The Study has re-assessed the orebody and determined an optimal mine design and operating sequence that is designed to be safe, resilient and which maintains production continuity as PC1 and PC2 are depleted and their production ramps down. The production profiles developed are constrained by the cave establishment sequence and the individual cave operational lifecycle.

The key findings and recommendations on mining from the Study are:
- The continuation of panel cave mining is the most efficient and economic mining method to extract maximum value from the Cadia East orebody and can be achieved in a safe and reliable manner;
- Long term productive capacity of the mine has been optimised; and
- an additional ~$540m will be required for the full development of PC2-3 following the gating of the Feasibility Study expected in the first half of FY20.

It is proposed that PC2-3 will use the El Teniente footprint layout with 32m x 20m drawbell spacing with 151 drawbells and a footprint of 97,000m2.

Processing of the Cadia East underground ore stream will be through Cadia Valley Operations Ore Treatment Plant concentrators 1 & 2. Metal recovery is through gravity and conventional flotation to a Copper/Gold concentrate. This circuit currently processes Cadia East Material with similarly styled material to future ore sources. Cadia East is the sole source of feed for both Concentrator 1 and Concentrator 2. Production of up to 33mtpa is anticipated to be produced through the concentrators. While the scale of processing will position the operation among the world’s largest gold mines, the technology associated with the ore processing is industry standard for this style of deposit and is already custom and practice at Cadia Valley Operations.

The process plant has already been progressively debottlenecked from 26mtpa, when Cadia East was commissioned, to the current rate of 30mtpa. The Study has identified further debottlenecking opportunities to increase the rate to 33mtpa and options to further debottleneck to 35Mtpa will be assessed during the Feasibility Study.

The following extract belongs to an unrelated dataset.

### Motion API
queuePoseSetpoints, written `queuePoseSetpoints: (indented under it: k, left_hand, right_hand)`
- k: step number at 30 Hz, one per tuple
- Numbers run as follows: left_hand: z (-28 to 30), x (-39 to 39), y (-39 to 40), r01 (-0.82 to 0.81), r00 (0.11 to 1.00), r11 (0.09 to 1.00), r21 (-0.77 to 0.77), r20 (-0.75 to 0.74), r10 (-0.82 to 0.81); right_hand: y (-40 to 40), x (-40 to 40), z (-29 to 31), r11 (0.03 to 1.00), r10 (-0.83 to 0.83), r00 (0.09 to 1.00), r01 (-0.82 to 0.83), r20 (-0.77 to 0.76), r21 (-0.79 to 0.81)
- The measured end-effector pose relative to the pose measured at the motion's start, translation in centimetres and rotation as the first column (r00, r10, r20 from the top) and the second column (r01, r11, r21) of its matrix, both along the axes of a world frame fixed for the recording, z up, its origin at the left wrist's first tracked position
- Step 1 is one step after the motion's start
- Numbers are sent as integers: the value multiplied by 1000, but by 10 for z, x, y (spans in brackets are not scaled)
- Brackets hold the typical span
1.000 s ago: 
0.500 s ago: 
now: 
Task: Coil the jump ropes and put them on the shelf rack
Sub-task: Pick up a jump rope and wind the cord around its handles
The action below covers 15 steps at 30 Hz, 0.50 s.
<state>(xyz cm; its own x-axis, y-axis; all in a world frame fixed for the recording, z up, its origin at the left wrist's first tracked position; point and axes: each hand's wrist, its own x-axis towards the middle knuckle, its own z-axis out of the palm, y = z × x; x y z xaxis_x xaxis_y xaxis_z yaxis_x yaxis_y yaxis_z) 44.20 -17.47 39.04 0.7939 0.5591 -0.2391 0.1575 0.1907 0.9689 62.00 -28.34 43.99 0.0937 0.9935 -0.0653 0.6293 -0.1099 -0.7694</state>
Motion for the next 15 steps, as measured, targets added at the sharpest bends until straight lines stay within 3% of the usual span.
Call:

Concentrator 1 is currently constrained to 22mtpa by the SAG Mill. Projects to further debottleneck the SAG Mill have been identified which, as estimated in the Study, can potentially increase throughput by approximately 3mtpa to 25mtpa. Concentrator 2 has recently undergone a significant debottlenecking program that has increased annualised throughput from 6.5mtpa to 8mtpa. Incremental capital expenditure of $58M is required for upgrades to the underground materials handling system and the installation of additional crushing capability within the Concentrator 1 plant at Cadia.

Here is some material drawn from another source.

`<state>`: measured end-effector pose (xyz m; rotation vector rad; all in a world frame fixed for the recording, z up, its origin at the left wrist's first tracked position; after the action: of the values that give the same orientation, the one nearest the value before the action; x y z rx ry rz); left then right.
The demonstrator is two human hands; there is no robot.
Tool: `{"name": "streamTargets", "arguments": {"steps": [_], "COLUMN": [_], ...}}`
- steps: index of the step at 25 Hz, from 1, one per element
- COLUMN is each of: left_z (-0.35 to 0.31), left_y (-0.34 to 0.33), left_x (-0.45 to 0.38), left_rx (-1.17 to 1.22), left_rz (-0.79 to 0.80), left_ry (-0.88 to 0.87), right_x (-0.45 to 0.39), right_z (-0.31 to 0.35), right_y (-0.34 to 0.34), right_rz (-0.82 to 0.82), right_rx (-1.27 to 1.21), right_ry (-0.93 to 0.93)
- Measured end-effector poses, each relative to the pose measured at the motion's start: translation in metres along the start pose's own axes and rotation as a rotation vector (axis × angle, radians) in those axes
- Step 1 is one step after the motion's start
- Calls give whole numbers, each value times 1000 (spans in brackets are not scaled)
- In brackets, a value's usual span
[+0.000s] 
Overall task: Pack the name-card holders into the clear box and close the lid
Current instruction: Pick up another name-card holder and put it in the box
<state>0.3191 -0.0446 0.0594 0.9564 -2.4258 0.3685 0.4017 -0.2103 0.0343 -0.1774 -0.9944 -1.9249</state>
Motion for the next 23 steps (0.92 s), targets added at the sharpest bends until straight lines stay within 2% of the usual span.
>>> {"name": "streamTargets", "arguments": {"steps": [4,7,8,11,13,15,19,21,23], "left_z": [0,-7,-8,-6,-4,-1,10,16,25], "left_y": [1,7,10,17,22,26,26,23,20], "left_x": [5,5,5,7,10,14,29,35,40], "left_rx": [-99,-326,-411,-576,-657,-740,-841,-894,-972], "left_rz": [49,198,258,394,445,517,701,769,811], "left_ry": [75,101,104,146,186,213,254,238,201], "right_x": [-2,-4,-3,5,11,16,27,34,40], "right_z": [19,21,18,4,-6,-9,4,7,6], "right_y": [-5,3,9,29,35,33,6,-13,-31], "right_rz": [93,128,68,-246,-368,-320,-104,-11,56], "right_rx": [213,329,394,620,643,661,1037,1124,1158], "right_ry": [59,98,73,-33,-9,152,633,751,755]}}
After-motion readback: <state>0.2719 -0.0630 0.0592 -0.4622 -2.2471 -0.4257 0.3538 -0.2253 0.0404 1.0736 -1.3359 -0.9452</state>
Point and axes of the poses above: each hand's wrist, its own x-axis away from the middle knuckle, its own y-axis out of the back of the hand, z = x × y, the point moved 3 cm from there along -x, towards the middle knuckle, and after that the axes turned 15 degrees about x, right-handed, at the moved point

The Study proposes the construction of a new secondary crushing circuit for the Concentrator 1 milling circuit including a crusher with a secondary screening feed, a pebble crusher and a 1.5 megawatt (MW) ball mill.

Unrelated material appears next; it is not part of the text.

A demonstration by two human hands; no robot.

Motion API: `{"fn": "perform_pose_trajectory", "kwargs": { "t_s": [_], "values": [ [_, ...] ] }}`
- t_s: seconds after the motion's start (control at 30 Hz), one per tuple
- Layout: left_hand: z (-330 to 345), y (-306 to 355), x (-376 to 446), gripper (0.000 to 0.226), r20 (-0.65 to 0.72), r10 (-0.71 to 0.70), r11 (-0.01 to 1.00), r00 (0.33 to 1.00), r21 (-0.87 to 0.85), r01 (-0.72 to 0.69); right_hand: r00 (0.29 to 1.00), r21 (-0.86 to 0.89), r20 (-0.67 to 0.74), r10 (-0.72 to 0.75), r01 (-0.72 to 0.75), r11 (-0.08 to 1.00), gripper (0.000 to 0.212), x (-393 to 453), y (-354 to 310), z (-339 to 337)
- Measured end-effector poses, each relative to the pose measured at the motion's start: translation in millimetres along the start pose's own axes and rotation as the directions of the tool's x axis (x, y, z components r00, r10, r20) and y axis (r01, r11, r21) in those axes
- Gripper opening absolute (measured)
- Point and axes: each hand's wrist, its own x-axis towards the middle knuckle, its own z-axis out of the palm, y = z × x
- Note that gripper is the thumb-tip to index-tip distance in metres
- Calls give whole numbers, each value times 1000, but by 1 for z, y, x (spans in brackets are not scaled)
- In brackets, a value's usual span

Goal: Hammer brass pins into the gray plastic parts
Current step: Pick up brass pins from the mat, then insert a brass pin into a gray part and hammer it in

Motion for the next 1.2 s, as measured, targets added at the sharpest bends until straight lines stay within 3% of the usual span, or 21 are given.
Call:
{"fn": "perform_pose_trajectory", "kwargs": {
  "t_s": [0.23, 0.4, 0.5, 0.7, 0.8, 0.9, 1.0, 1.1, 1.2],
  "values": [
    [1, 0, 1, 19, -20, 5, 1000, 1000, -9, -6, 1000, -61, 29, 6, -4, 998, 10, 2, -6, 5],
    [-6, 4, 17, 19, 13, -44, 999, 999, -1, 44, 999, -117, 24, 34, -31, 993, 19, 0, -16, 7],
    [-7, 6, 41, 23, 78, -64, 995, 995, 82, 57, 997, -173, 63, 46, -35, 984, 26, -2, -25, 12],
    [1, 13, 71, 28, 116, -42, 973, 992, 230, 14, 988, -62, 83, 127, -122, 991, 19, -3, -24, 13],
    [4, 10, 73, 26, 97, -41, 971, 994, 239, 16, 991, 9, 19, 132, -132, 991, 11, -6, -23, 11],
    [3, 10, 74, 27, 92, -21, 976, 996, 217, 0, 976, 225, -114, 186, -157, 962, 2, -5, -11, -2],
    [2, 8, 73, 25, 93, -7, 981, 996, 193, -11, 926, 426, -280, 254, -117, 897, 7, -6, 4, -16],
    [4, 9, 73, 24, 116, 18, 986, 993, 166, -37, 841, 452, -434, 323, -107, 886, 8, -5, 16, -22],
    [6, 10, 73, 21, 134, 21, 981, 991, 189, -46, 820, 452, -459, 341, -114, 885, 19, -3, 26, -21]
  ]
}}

The advantages of the combined debottlenecking of Concentrator 1 milling circuit option include:

- Capital efficiency – as it requires lower capital expenditure
- Design and operational simplicity
- Ease of implementation.

The Study found that additional infrastructure is expected to increase the Concentrator 1 milling rates to 25mtpa. Recent upgrades to Concentrator 2 have increased its capacity to 8mtpa. The total surface milling rate is expected to be 33mtpa combined.